I spent my day waiting for a system crash.
We’ve got this serious, hardcore system lockup that happens sometimes with the customer of the moment. Naturally, it only happens when the system is flat-out running their most important computation. Naturally, it can reasonably said that
if this code doesn't work, then the system is useless to us.
Basically, if I get all the systems rocking on a parallel task, then sometimes after a few hours, one of them will crash hard enough that it doesn’t respond to
ping. Naturally this takes the whole parallel job with it. Ctrl-alt-delete (through the KVM) doesn’t cut it. Needs a finger-on-the-button hard reboot. Of course, I have remote control over the power outlets for these systems … do I don’t have to fly to Maryland every time this happens … but still.
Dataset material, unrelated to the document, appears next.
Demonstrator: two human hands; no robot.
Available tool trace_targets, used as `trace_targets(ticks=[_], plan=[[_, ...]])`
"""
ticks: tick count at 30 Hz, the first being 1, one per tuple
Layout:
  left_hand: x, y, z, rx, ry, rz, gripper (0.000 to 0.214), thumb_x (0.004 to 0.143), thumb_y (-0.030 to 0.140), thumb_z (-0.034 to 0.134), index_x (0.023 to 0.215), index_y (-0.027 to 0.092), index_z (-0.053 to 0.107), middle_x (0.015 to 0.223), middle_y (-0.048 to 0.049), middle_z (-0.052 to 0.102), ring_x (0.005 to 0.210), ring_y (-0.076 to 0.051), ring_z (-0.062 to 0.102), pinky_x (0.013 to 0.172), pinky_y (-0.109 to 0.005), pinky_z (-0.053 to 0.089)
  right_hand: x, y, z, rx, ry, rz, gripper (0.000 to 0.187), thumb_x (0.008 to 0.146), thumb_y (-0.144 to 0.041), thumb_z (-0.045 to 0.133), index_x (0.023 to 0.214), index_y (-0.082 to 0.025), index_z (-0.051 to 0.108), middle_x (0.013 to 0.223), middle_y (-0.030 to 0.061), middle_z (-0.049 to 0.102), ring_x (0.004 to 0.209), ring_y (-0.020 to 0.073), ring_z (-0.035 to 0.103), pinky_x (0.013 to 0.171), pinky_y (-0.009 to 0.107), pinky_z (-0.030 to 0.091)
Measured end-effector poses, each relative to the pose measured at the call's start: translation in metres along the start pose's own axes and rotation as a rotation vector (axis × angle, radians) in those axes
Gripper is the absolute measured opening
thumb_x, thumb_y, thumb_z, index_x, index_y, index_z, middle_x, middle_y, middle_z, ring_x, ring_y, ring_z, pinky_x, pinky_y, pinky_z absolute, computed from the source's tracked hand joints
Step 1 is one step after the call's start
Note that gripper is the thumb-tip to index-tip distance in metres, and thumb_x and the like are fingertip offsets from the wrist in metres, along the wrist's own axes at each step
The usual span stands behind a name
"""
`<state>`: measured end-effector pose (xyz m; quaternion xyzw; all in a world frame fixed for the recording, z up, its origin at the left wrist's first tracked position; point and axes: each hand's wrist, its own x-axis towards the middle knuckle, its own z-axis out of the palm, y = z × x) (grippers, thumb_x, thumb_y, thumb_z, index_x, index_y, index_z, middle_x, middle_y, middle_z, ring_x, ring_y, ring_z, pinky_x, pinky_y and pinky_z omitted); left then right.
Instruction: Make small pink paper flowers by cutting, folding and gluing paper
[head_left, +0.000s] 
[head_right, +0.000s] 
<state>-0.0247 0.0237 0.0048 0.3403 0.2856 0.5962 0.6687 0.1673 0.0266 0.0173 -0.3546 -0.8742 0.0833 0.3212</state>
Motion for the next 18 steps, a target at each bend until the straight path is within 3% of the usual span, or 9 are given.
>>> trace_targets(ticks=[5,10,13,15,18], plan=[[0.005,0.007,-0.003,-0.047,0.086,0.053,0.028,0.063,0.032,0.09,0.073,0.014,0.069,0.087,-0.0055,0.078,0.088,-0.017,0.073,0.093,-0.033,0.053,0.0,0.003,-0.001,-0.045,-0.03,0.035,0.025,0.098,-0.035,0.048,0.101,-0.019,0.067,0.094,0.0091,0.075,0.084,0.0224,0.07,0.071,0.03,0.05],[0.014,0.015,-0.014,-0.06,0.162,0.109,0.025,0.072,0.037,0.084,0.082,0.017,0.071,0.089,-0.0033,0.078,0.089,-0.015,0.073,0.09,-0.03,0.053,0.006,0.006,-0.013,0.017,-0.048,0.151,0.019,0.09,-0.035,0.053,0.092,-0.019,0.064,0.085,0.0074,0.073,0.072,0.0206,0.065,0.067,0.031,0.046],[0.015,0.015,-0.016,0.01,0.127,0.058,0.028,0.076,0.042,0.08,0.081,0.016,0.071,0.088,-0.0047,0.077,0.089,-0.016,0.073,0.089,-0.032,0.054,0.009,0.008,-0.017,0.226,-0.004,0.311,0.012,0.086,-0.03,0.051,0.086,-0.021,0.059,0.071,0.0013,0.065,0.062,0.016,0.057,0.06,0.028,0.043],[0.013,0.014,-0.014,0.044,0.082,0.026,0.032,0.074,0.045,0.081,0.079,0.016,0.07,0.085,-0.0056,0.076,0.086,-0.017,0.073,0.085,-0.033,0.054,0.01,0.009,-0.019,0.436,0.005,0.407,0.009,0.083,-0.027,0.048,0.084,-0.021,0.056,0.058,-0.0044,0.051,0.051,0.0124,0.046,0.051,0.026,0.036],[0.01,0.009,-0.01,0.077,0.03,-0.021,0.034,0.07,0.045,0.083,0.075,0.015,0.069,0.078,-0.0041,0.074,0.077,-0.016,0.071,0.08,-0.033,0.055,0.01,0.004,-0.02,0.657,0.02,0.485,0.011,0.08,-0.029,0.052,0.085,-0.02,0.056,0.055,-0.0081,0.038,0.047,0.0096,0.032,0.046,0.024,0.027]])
So, I started down the list: Power, cooling, bad memory, flaky filesystems, …
At the same time I was working down another list: Too much memory use? Too many tasks, colliding on some secret lock-file? Oversubscribing the NFS server
And yet a third: Bad input? Crappy data files?
Finally, I would get the system rocking and go on to other tasks … until after a while I would exclaim:
Then I would try again.
Thought I got it. I really did. Left. Dropped the laptop at the hotel. Went to yoga. Good, relaxing, and the knee even handled it well.
When I got back to the hotel, I looked at the computer and said:
Debug debug debug …